American film editor (1909–2002)

Harry W. Gerstad (born Harry Donald Gerstad; June 11, 1909 – July 17, 2002) was an American film editor who sometimes directed films. The Academy Award-winning editor also worked on television. He edited as well as directed for the 1950s program Adventures of Superman. In the 1960s he worked for Bing Crosby Productions and Batjac Productions. Gerstad retired to Palm Springs, California in 1973 and lived there until his death in 2002.
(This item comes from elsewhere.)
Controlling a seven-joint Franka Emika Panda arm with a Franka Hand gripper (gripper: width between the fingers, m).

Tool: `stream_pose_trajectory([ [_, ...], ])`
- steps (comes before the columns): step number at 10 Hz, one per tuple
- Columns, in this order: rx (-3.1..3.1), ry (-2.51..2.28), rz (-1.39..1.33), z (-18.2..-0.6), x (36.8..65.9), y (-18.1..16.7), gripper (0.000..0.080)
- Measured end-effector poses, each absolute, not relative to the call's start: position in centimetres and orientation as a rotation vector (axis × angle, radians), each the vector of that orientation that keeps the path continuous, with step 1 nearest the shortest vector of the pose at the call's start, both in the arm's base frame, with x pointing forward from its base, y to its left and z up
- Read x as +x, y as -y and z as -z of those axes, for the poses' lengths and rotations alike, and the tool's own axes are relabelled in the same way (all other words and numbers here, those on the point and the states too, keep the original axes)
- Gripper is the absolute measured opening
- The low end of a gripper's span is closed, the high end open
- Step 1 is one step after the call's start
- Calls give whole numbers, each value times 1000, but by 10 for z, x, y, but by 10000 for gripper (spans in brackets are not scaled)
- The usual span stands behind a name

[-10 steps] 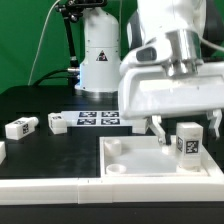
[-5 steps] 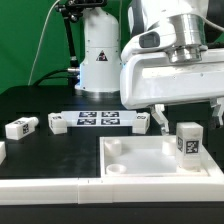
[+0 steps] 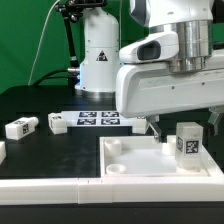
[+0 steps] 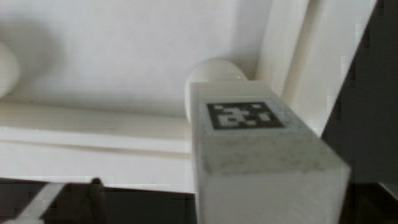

==Awards and nominations==
He won the Academy Award for Best Film Editing (the "Oscar") twice: for the boxing drama Champion in 1949 and for Fred Zinnemann's seminal Western High Noon in 1952. Elmo Williams, who was co-editor of High Noon, indicated in his autobiography that Gerstad's credit was a nominal one. At that time the editorial supervisor (Gerstad) was usually (and often contractually) given superior credit to subordinate editors (Williams), and one responsibility of Gerstad's position was selecting and hiring Williams, who only worked on this one Stanley Kramer production.

In 1997, Gerstad received the American Cinema Editors Career Achievement Award.

Gerstad was honored with a Palm Springs Walk of Stars Golden Palm Star in 2003.

==Filmography==
===Editor===
- Brazil (film editor – not credited) 1944
- The Spiral Staircase (film editor) (1946)
- Till the End of Time (film editor) 1946
- Crossfire (film editor) (1947)
- So Well Remembered (film editor) 1947
- Unknown Island (film editor) 1948
- Champion (film editor) 1949
- Home of the Brave (film editor) 1949
- Tough Assignment (film editor) (1949)
- Gun Crazy (film editor) 1950
- The Men (film editor) 1950
- Rocketship X-M (film editor) (1950)
- Cyrano de Bergerac (film editor) 1950
- Death of a Salesman (editorial supervisor) 1951
- Eight Iron Men (editorial supervisor) 1952
- The Happy Time (editorial supervisor) 1952
- My Six Convicts (editorial supervisor) 1952
- The Sniper (editorial supervisor) 1952
- High Noon (editorial supervisor) 1952
- The Four Poster (editorial supervisor) 1952
- Combat Squad (film editor) 1953
- The 5,000 Fingers of Dr. T. (editorial supervisor) 1953
- The Juggler (editorial supervisor) 1953
- The Member of the Wedding (editorial supervisor) 1953
- Frontier Gun (film editor) 1958
- The Alligator People (supervising film editor) 1959
- Five Gates to Hell (supervising editor) 1959
- Here Come the Jets (supervising film editor) 1959
- The Rookie (supervising film editor) 1959
- Freckles (supervising film editor) 1960
- 13 Fighting Men (film editor) 1960
- Young Jesse James (film editor) 1960
- The Magic Sword (film editor) 1962
- Walk on the Wild Side (film editor) 1962
- Of Love and Desire (film editor) 1963
- Batman (film editor) (1966)
- The War Wagon (film editor) (1967)
- The Secret Life of an American Wife (film editor) 1968
- Hard Contract (film editor) 1969
- Cover Me Babe (film editor) 1970
- Big Jake (film editor) 1971
- Ben (film editor) 1972
- Walking Tall (film editor) (1973)
- Framed (film editor) 1975

===Director===
- 13 Fighting Men (director) (1960)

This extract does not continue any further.